Hi there!
One other thing to consider is your community and what it can spend. It's walking a line between trying to raise as much money as you can, but also appreciating what your parents are willing/are able to spend.
I can answer that! It is a game of chance - you have 25-100 bottles of wine, wrapped so that guests can not see what type of wine they are, and you sell opportunities to select a bottle at random. The opportunity is a fixed-price item - it's conceptually similar to a raffle ticket. The guest picks, then sees what they got.
You're welcome! And for the record, I agree with you completely - you do need to consider your audience, and adjust your strategy accordingly.
Personally - I was PTA President and then auction chair at my son's elementary school, which had a similar mix to what you are discussing (we had 39.8% of the kids eligible for free/reduced lunch - JUST under the cutoff for Title 1 funds), and I addressed the issue not through lower minimums, but through having a wide range of values on the items.

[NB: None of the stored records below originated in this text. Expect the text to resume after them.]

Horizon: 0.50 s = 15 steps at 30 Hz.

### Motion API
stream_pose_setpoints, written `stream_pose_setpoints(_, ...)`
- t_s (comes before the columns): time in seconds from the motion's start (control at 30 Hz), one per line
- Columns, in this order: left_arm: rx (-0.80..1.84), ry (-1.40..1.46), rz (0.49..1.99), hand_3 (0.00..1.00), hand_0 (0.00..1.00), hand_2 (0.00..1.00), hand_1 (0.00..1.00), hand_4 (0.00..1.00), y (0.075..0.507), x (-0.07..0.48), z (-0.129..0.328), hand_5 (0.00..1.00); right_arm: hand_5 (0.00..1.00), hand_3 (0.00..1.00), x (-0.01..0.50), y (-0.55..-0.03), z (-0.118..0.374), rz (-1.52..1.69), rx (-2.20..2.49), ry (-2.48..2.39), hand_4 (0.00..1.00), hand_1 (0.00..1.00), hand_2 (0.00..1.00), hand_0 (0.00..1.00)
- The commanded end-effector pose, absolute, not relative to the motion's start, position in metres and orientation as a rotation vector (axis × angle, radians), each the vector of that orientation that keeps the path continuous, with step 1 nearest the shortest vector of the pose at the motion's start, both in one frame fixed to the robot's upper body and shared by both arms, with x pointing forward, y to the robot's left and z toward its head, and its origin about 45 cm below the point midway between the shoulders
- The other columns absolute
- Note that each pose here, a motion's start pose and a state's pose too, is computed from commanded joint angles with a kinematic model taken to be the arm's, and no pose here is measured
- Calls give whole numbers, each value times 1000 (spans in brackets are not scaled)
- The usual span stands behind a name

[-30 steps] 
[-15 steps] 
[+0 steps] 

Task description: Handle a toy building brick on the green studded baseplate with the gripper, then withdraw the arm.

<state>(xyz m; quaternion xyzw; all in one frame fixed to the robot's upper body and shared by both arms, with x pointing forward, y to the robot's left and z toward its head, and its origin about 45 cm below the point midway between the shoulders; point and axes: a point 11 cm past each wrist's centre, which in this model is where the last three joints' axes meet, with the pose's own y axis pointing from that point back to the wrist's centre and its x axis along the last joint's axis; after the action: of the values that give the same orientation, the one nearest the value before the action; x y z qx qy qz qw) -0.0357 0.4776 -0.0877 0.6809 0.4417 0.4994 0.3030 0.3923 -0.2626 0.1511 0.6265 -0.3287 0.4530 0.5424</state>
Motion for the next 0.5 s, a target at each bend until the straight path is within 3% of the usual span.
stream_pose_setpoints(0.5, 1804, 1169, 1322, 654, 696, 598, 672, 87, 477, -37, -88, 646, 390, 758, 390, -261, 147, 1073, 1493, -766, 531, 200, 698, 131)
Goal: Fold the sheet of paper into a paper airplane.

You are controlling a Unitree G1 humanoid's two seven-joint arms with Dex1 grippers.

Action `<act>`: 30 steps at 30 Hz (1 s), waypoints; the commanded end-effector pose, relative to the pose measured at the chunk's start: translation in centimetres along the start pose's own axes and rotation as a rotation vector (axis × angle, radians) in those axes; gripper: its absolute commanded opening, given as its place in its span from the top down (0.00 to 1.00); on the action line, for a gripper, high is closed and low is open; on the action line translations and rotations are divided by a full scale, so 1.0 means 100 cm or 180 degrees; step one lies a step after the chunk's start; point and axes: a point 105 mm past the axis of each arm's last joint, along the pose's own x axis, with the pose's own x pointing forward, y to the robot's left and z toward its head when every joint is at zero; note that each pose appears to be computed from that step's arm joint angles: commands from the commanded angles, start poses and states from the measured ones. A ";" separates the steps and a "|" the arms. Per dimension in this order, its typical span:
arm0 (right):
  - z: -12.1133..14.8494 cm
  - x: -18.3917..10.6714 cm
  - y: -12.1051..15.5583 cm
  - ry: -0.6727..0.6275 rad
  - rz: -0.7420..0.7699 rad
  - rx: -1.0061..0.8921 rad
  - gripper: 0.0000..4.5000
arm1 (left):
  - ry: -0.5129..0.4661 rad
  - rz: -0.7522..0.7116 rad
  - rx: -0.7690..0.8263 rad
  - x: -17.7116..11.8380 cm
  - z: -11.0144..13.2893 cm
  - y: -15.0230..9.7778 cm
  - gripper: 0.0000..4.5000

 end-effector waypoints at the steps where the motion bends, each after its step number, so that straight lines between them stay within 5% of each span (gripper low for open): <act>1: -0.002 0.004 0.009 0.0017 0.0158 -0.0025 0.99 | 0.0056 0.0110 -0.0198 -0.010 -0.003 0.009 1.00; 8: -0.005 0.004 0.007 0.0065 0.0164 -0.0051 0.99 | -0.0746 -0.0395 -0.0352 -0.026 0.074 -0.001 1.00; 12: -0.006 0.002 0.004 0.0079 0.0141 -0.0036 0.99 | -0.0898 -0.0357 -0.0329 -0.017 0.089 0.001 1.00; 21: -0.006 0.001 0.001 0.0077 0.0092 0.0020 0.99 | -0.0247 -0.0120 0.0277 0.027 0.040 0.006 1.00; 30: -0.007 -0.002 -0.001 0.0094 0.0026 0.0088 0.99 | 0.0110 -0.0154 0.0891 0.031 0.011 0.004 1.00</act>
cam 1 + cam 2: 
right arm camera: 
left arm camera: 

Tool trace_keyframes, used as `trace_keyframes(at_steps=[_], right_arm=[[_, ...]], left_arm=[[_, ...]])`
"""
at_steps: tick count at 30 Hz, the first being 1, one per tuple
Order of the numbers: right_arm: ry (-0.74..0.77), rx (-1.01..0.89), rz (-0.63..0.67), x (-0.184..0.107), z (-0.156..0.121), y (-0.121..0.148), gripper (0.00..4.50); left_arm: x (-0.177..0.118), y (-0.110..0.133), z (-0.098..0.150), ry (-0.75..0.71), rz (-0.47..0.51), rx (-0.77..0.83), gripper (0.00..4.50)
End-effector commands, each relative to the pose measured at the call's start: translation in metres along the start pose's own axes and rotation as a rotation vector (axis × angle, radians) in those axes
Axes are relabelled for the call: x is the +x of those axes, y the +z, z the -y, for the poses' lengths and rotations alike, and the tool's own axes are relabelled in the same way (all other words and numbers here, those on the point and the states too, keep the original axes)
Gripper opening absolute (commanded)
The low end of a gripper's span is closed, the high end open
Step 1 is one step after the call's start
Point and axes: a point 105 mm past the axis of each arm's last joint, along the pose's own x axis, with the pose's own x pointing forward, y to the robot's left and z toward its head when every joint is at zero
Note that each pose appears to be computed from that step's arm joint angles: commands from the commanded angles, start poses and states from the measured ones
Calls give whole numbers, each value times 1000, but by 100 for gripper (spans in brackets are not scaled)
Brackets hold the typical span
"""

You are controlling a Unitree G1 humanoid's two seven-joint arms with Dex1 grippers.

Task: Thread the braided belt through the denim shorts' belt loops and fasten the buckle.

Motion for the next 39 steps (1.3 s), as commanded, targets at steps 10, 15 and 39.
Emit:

We made sure we had a $10/slot signup party, and a $10 wine wall, and about 15% of the silent auction items had a Fair Market Value under $25. That kept the fire off me for having items with $35 minimum bids and $10 minimum raises.
I'm also a firm believer in having the number of silent auction items be about 70% of the number of bid numbers you are planning for - not everyone who attends is guaranteed to win something, so if you want it, you'd better bid - but making up for that with ample signup parties, wine walls, and a game like Heads or Tails.